Yeah, I bet that's it. Those 80 are probably the ones Maxline attempts to keep in stock.

LttlElvis
12-26-2006, 09:46 PM
I have said it many times before, but can you imagine what Eagnas would be like if they had the same pricing but concentrated on maybe 10 machines only? They would probably blow everyone away.

dancraig
12-26-2006, 09:56 PM
Check out this old Maxline site. The prices were way higher a few years ago.

http://pw1.netcom.com/~maxline/upright.html

Young Pete
12-26-2006, 10:38 PM
check out this ektelon model H on the big auction site

150073484103

good luck!

theace21
12-27-2006, 07:24 AM
I have said it many times before, but can you imagine what Eagnas would be like if they had the same pricing but concentrated on maybe 10 machines only? They would probably blow everyone away.

I have voice the same, many, many times. Figure out what are your best sellers/most profitable - and dump the rest. Probably a handful are solid performers, but not the entire line...

varuscelli
12-27-2006, 07:41 AM
I have voice the same, many, many times. Figure out what are your best sellers/most profitable - and dump the rest. Probably a handful are solid performers, but not the entire line...

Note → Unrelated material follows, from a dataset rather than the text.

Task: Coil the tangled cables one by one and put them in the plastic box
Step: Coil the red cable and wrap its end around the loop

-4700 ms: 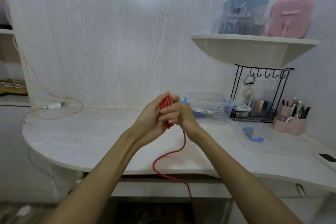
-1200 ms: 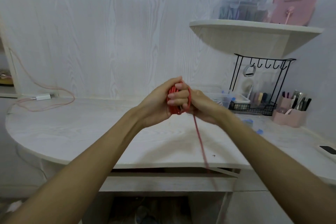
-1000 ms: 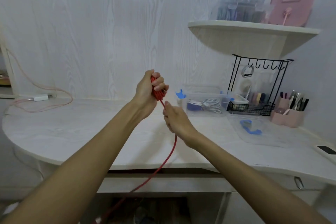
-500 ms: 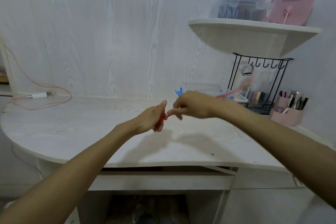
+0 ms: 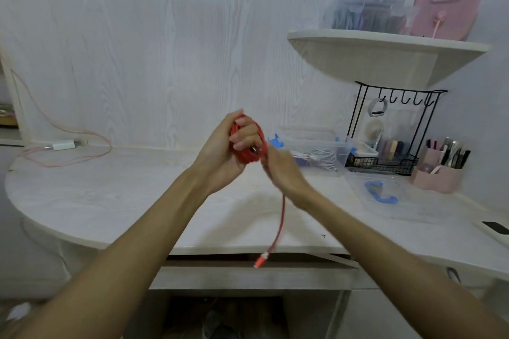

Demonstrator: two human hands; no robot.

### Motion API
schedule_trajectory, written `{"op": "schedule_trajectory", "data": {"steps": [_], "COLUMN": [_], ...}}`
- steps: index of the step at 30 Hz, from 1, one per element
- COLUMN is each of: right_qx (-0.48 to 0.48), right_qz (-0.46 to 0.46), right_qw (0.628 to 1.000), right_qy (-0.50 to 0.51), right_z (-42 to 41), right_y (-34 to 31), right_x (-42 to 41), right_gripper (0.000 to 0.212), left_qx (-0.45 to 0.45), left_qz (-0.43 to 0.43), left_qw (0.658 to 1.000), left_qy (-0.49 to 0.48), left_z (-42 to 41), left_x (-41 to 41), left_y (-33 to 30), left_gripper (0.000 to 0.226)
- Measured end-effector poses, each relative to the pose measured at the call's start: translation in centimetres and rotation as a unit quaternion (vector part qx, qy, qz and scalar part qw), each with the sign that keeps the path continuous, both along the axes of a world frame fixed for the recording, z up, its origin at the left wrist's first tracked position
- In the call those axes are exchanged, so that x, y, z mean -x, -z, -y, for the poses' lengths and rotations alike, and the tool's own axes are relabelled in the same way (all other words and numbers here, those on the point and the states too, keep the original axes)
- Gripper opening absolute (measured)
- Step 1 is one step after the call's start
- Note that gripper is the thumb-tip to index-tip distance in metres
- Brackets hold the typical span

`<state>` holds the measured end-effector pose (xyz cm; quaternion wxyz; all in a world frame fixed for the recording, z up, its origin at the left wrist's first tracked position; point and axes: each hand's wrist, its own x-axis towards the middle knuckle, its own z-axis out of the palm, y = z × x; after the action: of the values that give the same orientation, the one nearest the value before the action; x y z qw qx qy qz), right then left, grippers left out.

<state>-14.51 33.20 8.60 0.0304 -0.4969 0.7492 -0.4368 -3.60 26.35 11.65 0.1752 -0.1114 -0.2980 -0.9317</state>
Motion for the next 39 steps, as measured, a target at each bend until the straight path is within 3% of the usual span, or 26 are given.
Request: {"op": "schedule_trajectory", "data": {"steps": [3,6,10,13,16,17,20,24,27,30,33,35,39], "right_qx": [-0.081,-0.146,-0.275,-0.327,-0.336,-0.337,-0.337,-0.289,-0.183,-0.054,0.046,0.07,0.036], "right_qz": [-0.067,-0.069,-0.141,-0.269,-0.337,-0.332,-0.266,-0.163,-0.03,0.111,0.098,0.113,0.206], "right_qw": [0.994,0.986,0.941,0.889,0.859,0.857,0.871,0.919,0.961,0.973,0.99,0.989,0.971], "right_qy": [-0.018,-0.05,-0.136,-0.175,-0.191,-0.205,-0.24,-0.213,-0.203,-0.194,-0.095,-0.062,-0.116], "right_z": [-0.5,-1.2,-2.5,-3.4,-3.1,-2.9,-2.4,-3.1,-3.8,-3.3,-1.8,-1.2,-1.3], "right_y": [1.9,1.6,0.1,-1.8,-4.5,-5.4,-7.7,-8.6,-6.9,-3.6,0.1,1.6,1.9], "right_x": [-2.7,-4.1,-4.2,-3.4,-2.3,-2.0,-0.5,2.3,3.2,2.2,0.4,-0.2,-0.7], "right_gripper": [0.027,0.025,0.028,0.027,0.029,0.031,0.039,0.047,0.052,0.052,0.049,0.045,0.049], "left_qx": [-0.042,0.065,0.237,0.414,0.583,0.599,0.518,0.373,0.326,0.26,0.181,0.163,0.164], "left_qz": [0.031,0.118,0.231,0.286,0.304,0.295,0.266,0.216,0.158,0.122,0.082,0.075,0.07], "left_qw": [0.986,0.938,0.845,0.766,0.71,0.72,0.813,0.899,0.929,0.957,0.98,0.983,0.983], "left_qy": [-0.157,-0.318,-0.421,-0.401,-0.252,-0.188,-0.01,0.083,0.073,0.031,-0.012,-0.034,-0.043], "left_z": [1.0,1.8,2.9,3.2,2.8,2.6,1.7,1.1,1.2,0.8,0.5,0.5,1.2], "left_x": [1.0,1.8,2.3,1.9,0.8,0.5,0.3,-0.4,-0.8,-0.5,0.0,0.1,-0.1], "left_y": [0.3,1.5,2.9,4.2,5.7,6.0,5.9,4.6,3.5,2.8,2.9,3.2,3.6], "left_gripper": [0.037,0.038,0.034,0.036,0.049,0.05,0.05,0.064,0.053,0.048,0.049,0.049,0.05]}}
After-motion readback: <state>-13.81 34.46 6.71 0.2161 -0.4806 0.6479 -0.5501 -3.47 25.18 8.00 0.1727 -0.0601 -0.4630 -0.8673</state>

Maybe they've got tiny little shop/factories producing them all over the world rather than one or two main factories. I truly do wonder what the factory situation is for Eagnas. Multiple production points or a couple of main factories?

Even if you look at what I'd consider the factory "stock" photos of their machines, those photos are ALL different, some of very good quality and some very badly reproduced as though they come from many different sources (some photos that are like a piece of paper that has been copied too many times and lost its quality, or like a jpg image that has had the digital equivalent done to it so that its overall quality has degraded). Maybe even those radically different photos hint at some kind of parallel to the seeming hit-or-miss quality on some of the Eagnas machines. (I know, that's a stretch, but there could be some bit of analogous truth in there.) Hmmmm.